*Your instructions:*
Once the line with "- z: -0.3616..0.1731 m" is found in the entries below, print it and each following line exactly, stopping after the line with "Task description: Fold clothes"; print nothing else.

(Items from a data source)
+===+

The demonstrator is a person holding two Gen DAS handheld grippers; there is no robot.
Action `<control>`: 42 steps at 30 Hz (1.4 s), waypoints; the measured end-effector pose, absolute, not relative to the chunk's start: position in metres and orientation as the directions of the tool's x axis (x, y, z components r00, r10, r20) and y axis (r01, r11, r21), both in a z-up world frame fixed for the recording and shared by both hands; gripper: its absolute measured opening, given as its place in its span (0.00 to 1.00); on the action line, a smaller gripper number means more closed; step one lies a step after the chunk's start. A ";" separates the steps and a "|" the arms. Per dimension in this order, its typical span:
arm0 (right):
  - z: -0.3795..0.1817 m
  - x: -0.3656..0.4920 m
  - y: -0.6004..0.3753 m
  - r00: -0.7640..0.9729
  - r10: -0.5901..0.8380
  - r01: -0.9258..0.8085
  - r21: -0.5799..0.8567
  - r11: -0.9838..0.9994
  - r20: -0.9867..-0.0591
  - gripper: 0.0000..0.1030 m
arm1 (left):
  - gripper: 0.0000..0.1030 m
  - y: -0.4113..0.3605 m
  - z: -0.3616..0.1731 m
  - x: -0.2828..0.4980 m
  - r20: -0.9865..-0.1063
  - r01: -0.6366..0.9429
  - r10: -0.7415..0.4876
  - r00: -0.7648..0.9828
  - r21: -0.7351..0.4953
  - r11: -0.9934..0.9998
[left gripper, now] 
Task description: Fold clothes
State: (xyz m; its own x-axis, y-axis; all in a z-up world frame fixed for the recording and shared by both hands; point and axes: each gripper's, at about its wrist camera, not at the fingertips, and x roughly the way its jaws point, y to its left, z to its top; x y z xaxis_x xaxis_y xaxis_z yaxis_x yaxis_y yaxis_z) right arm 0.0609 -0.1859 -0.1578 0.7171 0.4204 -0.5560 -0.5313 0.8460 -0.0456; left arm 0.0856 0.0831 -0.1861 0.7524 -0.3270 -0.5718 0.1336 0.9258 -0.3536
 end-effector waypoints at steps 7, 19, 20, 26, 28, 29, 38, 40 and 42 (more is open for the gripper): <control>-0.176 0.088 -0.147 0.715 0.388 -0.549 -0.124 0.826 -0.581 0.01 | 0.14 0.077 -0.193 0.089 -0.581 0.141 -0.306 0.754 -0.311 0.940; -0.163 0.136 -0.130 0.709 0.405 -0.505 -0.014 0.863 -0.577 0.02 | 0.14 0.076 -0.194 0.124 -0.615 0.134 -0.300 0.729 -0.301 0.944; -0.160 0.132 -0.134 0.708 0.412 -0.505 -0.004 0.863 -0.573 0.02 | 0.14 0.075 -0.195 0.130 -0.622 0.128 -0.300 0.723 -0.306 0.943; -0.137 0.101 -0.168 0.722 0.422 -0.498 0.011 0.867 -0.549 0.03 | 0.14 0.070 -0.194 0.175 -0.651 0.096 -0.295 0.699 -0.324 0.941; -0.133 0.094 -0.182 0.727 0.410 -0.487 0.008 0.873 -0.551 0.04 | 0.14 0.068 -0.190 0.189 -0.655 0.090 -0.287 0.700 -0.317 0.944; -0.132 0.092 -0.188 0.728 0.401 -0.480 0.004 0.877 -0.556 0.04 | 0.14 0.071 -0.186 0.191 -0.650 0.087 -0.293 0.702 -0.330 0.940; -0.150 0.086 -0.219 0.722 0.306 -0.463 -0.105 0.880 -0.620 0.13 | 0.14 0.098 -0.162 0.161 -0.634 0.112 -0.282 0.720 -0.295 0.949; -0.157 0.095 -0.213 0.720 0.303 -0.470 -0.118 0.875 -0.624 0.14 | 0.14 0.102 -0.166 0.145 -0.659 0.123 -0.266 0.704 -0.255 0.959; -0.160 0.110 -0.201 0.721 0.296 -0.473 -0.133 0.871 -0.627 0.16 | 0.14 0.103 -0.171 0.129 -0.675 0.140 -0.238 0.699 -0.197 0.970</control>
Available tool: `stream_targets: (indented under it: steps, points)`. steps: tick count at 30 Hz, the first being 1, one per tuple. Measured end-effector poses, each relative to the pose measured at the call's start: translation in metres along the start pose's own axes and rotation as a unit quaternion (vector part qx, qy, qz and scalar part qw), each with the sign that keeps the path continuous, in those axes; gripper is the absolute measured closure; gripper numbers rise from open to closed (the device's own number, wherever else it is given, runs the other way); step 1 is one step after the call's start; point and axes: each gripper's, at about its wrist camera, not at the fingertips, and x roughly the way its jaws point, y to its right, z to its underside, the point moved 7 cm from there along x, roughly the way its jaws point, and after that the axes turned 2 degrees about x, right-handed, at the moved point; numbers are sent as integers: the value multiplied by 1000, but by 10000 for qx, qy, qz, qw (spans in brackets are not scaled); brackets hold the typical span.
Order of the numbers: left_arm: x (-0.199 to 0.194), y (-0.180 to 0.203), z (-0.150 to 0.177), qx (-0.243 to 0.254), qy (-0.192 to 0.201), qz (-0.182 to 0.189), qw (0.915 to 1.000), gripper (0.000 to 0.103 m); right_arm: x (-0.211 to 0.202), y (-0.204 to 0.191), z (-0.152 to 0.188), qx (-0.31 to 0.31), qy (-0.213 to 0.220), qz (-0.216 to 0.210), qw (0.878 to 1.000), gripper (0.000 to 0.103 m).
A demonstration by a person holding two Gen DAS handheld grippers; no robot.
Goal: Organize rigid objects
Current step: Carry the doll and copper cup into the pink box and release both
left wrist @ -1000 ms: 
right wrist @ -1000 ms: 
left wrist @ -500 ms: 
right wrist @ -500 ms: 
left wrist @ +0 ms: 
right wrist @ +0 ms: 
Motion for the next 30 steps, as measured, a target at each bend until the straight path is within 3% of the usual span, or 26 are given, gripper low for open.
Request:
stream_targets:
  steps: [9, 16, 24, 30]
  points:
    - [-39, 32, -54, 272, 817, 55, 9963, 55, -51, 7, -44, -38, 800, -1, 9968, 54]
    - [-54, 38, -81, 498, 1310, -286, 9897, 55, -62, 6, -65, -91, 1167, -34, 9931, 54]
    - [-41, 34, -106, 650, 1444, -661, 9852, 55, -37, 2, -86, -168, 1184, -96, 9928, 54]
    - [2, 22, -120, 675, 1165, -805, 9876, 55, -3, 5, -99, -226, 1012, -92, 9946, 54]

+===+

*Solution:*
  - z: -0.3616..0.1731 m
  - x: -0.2828..0.4980 m
  - r20: -0.9865..-0.1063
  - r01: -0.6366..0.9429
  - r10: -0.7415..0.4876
  - r00: -0.7648..0.9828
  - r21: -0.7351..0.4953
  - r11: -0.9934..0.9998
[left gripper, now] 
Task description: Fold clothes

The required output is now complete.